*REQUIREMENT*
Show every line from the entries that follow which holds the word "Everyday".

*GIVEN DATA*
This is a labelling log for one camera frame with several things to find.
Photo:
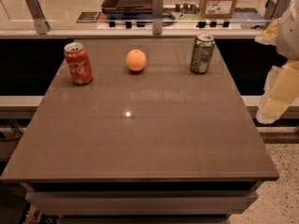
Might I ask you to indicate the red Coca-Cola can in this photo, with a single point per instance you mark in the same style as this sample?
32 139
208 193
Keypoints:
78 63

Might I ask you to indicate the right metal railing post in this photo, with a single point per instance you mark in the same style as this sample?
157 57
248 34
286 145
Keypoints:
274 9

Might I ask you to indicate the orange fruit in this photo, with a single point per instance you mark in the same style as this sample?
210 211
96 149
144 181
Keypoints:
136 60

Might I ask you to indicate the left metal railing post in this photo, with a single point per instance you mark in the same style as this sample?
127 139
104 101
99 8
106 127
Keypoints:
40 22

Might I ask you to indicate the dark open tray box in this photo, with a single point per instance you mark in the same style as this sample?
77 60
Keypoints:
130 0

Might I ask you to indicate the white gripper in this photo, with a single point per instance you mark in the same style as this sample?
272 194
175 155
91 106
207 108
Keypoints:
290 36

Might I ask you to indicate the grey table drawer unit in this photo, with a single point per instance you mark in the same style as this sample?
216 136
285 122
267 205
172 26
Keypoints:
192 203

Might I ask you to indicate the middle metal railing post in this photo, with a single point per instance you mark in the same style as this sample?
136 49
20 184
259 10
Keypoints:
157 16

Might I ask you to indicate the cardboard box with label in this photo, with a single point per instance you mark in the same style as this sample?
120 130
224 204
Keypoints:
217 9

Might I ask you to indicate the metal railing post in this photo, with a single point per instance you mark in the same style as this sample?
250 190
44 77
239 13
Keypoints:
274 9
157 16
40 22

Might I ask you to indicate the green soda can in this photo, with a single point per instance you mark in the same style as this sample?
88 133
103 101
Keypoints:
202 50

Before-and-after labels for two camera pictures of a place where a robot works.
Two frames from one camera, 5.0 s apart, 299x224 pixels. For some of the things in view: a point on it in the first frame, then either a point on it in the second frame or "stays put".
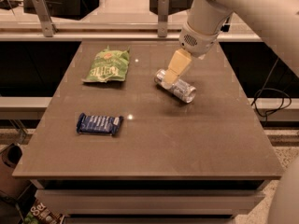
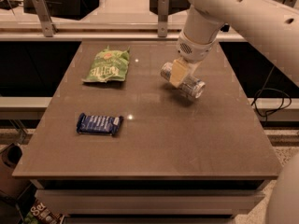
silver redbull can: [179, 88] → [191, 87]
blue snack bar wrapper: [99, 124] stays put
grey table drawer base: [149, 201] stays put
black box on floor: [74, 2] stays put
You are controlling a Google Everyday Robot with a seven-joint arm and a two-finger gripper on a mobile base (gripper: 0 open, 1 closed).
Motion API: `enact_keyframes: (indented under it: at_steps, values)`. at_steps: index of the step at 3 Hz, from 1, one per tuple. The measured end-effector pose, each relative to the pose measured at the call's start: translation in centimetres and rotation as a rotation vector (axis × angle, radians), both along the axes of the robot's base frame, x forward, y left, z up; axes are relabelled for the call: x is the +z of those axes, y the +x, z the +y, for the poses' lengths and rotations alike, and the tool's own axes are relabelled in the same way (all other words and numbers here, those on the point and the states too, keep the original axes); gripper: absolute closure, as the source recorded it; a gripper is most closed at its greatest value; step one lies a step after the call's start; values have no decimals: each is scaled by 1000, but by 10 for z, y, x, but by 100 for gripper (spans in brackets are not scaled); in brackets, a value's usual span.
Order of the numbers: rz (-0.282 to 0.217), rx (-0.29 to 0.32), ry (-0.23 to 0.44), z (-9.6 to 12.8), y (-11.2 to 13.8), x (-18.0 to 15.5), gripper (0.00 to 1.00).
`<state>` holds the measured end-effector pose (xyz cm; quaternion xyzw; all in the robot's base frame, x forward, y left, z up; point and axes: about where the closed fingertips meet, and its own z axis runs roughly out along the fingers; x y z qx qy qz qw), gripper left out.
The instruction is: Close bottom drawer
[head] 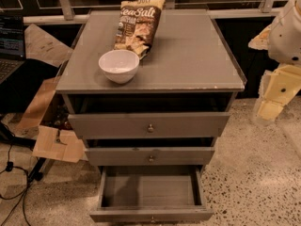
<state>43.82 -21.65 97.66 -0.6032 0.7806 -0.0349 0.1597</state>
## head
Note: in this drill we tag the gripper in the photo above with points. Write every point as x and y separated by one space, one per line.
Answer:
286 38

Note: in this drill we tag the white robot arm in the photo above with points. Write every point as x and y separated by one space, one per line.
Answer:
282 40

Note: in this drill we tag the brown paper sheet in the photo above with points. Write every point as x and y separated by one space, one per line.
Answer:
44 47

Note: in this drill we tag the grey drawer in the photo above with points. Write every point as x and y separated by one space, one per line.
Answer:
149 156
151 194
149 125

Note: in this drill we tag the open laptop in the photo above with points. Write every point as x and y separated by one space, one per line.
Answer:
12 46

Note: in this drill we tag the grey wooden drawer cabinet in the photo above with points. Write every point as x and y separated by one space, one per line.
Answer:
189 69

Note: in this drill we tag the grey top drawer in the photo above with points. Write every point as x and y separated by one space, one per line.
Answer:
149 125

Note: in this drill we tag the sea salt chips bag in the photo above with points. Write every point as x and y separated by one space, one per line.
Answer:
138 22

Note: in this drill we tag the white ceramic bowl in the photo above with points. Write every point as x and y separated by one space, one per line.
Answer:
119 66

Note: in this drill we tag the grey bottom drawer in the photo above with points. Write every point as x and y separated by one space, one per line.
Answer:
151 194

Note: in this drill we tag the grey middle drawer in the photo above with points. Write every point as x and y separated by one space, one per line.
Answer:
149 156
---
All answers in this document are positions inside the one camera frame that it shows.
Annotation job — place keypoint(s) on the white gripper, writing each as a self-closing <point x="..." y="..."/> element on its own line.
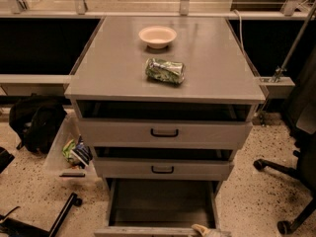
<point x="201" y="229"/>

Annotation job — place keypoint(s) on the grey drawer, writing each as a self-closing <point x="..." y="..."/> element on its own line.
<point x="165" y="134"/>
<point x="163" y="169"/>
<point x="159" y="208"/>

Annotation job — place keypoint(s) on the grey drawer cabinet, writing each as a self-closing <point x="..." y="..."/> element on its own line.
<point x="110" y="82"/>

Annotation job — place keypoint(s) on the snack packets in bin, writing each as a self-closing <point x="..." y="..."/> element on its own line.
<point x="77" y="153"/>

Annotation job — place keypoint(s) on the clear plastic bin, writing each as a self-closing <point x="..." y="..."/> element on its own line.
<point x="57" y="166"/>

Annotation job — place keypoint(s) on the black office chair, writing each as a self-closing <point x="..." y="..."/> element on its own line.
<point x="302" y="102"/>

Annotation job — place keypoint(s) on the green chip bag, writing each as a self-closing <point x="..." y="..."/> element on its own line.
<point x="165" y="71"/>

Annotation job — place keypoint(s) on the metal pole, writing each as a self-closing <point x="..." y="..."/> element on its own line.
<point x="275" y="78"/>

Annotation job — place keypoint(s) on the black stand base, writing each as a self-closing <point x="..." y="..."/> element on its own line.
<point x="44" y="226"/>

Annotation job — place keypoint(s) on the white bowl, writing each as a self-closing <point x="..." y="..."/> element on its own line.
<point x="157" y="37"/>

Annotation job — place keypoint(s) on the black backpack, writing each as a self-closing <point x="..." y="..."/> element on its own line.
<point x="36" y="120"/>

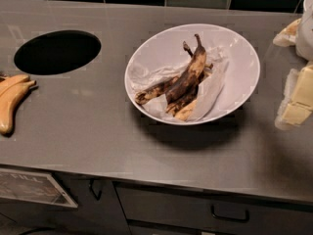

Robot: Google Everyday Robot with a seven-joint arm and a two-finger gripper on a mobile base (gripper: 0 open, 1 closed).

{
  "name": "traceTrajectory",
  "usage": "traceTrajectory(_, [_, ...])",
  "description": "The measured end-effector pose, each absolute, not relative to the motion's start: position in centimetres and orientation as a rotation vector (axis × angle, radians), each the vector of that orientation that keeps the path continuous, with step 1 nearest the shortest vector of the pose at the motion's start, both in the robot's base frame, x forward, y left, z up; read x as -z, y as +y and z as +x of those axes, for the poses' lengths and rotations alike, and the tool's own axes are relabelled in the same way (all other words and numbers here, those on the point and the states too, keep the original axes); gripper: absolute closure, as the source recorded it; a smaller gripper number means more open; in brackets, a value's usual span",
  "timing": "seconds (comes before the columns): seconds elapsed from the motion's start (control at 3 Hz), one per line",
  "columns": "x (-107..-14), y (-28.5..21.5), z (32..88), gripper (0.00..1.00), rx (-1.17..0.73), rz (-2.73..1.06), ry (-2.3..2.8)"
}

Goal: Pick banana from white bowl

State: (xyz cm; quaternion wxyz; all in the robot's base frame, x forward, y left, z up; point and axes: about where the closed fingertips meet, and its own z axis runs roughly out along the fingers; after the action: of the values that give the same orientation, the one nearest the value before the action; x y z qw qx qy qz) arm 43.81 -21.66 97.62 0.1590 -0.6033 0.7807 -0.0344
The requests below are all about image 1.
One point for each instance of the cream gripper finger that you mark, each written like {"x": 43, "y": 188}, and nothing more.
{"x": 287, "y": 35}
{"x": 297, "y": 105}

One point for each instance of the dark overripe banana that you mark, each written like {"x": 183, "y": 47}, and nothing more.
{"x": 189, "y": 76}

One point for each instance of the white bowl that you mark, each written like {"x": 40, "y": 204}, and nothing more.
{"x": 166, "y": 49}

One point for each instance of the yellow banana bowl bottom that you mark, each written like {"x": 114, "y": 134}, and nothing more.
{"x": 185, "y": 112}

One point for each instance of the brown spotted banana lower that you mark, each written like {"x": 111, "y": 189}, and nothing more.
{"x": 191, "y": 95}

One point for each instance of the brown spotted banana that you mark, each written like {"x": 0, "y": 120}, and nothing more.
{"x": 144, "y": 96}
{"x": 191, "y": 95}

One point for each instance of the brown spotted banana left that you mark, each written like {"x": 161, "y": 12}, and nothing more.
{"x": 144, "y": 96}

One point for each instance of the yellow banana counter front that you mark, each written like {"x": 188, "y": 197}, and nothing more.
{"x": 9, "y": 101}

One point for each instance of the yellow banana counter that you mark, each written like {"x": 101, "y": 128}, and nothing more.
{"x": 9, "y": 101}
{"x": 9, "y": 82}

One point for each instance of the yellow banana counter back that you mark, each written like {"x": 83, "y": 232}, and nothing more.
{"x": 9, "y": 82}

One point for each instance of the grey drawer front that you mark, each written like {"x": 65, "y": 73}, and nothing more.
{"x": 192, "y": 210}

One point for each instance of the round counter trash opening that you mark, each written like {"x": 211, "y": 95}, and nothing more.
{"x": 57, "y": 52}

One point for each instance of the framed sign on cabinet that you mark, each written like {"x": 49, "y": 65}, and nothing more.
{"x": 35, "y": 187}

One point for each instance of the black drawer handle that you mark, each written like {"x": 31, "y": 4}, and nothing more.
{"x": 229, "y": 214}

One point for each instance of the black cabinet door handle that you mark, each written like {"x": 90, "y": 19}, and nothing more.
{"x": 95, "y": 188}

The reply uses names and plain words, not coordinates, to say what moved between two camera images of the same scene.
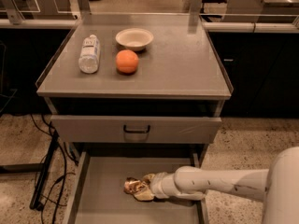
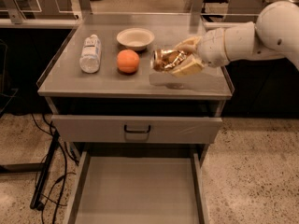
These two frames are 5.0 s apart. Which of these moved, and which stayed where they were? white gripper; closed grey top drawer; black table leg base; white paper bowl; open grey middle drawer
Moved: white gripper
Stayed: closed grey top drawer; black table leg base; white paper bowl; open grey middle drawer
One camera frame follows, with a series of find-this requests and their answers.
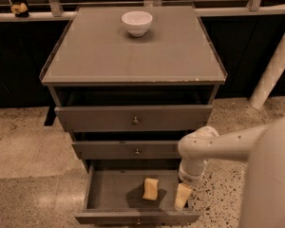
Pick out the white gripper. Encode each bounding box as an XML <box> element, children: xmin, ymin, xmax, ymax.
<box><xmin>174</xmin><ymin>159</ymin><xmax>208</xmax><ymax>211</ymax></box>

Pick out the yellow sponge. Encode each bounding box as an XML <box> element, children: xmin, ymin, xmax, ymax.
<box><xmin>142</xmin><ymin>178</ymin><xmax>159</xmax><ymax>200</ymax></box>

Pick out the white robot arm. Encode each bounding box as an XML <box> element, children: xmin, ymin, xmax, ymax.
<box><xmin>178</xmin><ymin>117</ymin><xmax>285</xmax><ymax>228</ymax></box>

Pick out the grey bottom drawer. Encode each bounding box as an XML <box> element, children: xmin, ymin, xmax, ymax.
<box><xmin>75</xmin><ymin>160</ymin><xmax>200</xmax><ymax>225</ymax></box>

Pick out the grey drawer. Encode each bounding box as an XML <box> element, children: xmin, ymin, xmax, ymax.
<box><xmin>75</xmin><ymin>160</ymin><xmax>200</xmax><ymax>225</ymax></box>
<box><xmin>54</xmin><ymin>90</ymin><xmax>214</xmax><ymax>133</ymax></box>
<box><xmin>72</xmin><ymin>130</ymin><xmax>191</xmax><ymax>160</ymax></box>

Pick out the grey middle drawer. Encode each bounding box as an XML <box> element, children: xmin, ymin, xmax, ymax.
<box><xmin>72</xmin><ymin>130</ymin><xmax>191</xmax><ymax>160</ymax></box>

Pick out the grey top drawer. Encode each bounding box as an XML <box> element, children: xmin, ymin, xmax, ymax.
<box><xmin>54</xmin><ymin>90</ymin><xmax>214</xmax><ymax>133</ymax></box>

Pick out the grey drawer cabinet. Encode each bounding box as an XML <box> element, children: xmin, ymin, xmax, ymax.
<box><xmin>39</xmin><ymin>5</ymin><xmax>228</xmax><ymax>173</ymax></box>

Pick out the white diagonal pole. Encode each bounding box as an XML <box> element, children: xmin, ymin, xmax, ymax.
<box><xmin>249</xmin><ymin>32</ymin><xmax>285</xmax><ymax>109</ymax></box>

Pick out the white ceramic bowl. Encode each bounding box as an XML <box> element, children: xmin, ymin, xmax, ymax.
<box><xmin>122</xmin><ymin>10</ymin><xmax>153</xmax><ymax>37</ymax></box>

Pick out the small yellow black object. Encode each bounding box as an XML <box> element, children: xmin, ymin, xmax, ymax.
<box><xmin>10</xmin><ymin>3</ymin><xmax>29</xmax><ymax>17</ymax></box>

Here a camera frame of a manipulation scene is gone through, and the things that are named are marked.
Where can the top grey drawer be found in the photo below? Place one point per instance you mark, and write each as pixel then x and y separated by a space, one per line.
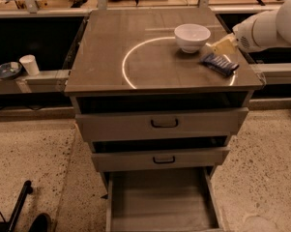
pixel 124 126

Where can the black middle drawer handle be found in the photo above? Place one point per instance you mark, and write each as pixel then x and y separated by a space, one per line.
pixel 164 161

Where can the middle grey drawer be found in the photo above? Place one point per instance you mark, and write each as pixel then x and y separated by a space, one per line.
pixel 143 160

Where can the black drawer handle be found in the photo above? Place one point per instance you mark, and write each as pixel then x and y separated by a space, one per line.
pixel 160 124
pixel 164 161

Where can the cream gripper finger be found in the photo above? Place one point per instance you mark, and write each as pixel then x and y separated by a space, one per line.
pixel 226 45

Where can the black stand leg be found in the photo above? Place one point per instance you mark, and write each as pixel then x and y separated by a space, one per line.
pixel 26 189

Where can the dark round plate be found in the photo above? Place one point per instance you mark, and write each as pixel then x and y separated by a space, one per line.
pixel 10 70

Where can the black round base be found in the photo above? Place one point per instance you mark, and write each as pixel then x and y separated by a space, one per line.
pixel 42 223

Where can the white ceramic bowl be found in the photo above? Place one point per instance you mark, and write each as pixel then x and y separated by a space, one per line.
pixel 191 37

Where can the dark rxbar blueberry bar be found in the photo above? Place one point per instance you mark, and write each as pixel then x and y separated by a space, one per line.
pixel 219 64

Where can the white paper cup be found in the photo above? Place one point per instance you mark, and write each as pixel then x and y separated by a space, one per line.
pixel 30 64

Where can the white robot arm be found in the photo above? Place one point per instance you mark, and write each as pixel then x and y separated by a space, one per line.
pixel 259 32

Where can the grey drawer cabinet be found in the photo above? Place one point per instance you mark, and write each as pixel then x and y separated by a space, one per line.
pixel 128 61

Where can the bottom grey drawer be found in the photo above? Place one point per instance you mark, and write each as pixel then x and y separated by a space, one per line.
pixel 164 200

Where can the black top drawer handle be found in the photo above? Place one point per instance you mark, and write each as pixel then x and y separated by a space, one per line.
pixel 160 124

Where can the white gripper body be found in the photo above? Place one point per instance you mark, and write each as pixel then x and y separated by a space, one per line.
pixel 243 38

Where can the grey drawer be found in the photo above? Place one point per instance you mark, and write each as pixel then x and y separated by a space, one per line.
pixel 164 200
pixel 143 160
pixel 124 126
==
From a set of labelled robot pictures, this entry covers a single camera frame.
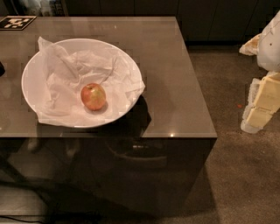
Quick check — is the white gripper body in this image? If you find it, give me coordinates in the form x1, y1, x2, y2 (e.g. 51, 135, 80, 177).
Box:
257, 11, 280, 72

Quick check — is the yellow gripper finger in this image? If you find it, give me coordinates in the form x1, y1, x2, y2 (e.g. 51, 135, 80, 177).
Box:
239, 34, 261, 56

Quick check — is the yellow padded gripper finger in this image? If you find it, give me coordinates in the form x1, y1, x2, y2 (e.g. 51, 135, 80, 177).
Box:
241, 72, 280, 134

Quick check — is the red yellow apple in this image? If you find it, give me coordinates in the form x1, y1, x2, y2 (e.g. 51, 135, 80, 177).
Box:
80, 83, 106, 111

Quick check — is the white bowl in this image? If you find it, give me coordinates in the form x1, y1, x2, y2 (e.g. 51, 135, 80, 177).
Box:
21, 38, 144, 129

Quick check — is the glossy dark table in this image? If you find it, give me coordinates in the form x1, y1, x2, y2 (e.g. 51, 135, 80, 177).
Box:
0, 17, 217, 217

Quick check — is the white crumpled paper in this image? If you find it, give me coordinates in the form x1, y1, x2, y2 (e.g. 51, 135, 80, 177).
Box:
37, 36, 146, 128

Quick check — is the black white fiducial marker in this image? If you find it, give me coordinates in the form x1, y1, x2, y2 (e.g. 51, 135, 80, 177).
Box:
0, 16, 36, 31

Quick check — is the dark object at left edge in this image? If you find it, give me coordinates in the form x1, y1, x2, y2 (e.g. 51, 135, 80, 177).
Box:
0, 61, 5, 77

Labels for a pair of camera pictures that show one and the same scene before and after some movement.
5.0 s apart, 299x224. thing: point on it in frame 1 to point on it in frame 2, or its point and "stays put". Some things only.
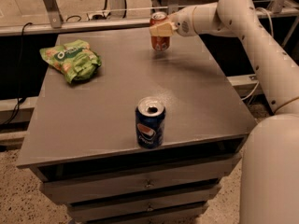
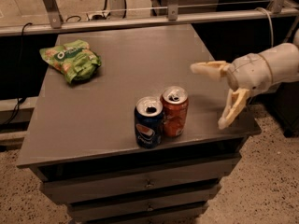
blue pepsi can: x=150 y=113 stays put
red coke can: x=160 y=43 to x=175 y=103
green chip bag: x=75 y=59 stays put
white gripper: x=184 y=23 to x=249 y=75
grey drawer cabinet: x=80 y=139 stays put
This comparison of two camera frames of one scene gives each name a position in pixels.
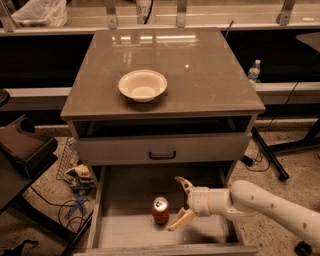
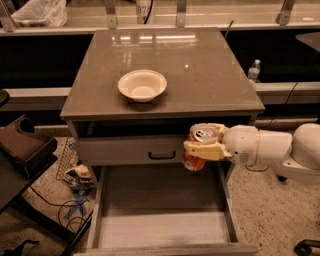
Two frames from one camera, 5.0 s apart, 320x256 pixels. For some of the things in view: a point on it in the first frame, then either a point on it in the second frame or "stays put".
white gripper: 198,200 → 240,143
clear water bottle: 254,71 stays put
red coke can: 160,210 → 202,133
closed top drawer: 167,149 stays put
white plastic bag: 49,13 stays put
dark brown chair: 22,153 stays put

*RESULT FOR THIS TASK*
You are controlling a Google Everyday Robot with a seven-joint arm and a two-finger gripper on a mobile base (gripper: 0 open, 1 closed).
Robot: Google Everyday Robot with a seven-joint arm and a two-finger gripper on a mobile base (gripper: 0 open, 1 closed).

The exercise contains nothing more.